Unfortunately, search engines don't have the ability to ask a
few questions to focus your search, as a librarian can. They also
can't rely on judgment and past experience to rank web pages,
in the way humans can.
So, how do crawler-based search engines go about determining relevancy,
when confronted with hundreds of millions of web pages to sort
through? They follow a set of rules, known as an algorithm. Exactly
how a particular search engine's algorithm works is a closely-kept
trade secret. However, all major search engines follow the general
rules below.
Location, Location, Location...and Frequency.
One of the main rules in a ranking algorithm involves the location
and frequency of keywords on a web page. Call it the location/frequency
method, for short.
Remember the librarian mentioned above? They need to find books
to match your request of "travel," so it makes sense
that they first look at books with travel in the title. Search
engines operate the same way. Pages with the search terms appearing
in the HTML title tag are often assumed to be more relevant than
others to the topic.
Search engines will also check to see if the search keywords appear
near the top of a web page, such as in the headline or in the
first few paragraphs of text. They assume that any page relevant
to the topic will mention those words right from the beginning.
Frequency is the other major factor in how search engines determine
relevancy. A search engine will analyze how often keywords appear
in relation to other words in a web page. Those with a higher
frequency are often deemed more relevant than other web pages.
Spice In The Recipe.
Now it's time to qualify the location/frequency method described
above. All the major search engines follow it to some degree,
in the same way cooks may follow a standard chili recipe. But
cooks like to add their own secret ingredients. In the same way,
search engines add spice to the location/frequency method. Nobody
does it exactly the same, which is one reason why the same search
on different search engines produces different results.
To begin with, some search engines index more web pages than others.
Some search engines also index web pages more often than others.
The result is that no search engine has the exact same collection
of web pages to search through. That naturally produces differences,
when comparing their results.
Meta tags are what many web designers mistakenly assume are the
"secret" to propelling their web pages to the top of
the rankings. However, not all search engines read meta tags.

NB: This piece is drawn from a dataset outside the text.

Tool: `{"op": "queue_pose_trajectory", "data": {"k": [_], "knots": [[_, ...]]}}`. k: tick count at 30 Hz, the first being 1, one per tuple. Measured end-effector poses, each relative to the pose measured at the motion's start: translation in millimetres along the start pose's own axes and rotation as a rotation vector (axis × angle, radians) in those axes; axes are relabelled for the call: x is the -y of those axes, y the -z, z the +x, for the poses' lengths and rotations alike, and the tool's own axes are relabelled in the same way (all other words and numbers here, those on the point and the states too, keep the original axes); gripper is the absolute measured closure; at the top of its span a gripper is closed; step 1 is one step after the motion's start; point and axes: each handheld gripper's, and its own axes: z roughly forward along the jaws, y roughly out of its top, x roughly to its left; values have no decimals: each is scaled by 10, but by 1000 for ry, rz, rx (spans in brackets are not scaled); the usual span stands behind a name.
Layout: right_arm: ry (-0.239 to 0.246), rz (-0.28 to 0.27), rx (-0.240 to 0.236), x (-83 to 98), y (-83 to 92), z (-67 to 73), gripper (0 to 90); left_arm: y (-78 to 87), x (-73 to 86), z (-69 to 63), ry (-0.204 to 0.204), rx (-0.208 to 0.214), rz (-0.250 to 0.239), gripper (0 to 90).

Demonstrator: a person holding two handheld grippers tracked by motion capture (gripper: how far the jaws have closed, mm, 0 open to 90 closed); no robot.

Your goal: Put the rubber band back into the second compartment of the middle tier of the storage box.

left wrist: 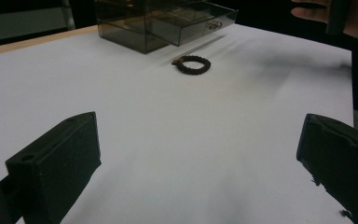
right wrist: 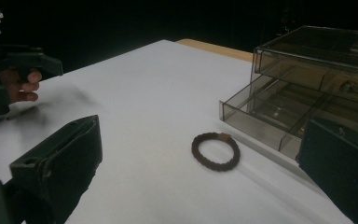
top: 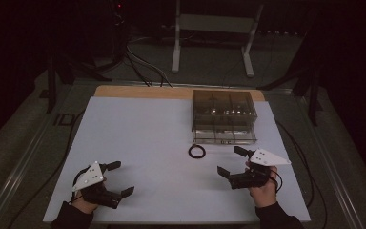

In addition, those that do read meta tags may chose to weight
them differently. Overall, meta tags can be part of the ranking
recipe, but they are not necessarily the secret ingredient.
Search engines may also penalize pages or exclude them from the
index, if they detect search engine "spamming." An example
is when a word is repeated hundreds of times on a page, to increase
the frequency and propel the page higher in the listings. Search
engines watch for common spamming methods in a variety of ways,
including following up on complaints from their users.
Off The Page Factors
Crawler-based search engines have plenty of experience now with
webmasters who constantly rewrite their web pages in an attempt
to gain better rankings. Some sophisticated webmasters may even
go to great lengths to "reverse engineer" the location/frequency
systems used by a particular search engine. Because of this, all
major search engines now also make use of "off the page"
ranking criteria.
Off the page factors are those that a webmasters cannot easily
influence. Chief among these is link analysis. By analyzing how
pages link to each other, a search engine can both determine what
a page is about and whether that page is deemed to be "important"
and thus deserving of a ranking boost. In addition, sophisticated
techniques are used to screen out attempts by webmasters to build
"artificial" links designed to boost their rankings.
Another off the page factor is clickthrough measurement. In short,
this means that a search engine may watch what results someone
selects for a particular search, then eventually drop high-ranking
pages that aren't attracting clicks, while promoting lower-ranking
pages that do pull in visitors. As with link analysis, systems
are used to compensate for artificial links generated by eager
webmasters.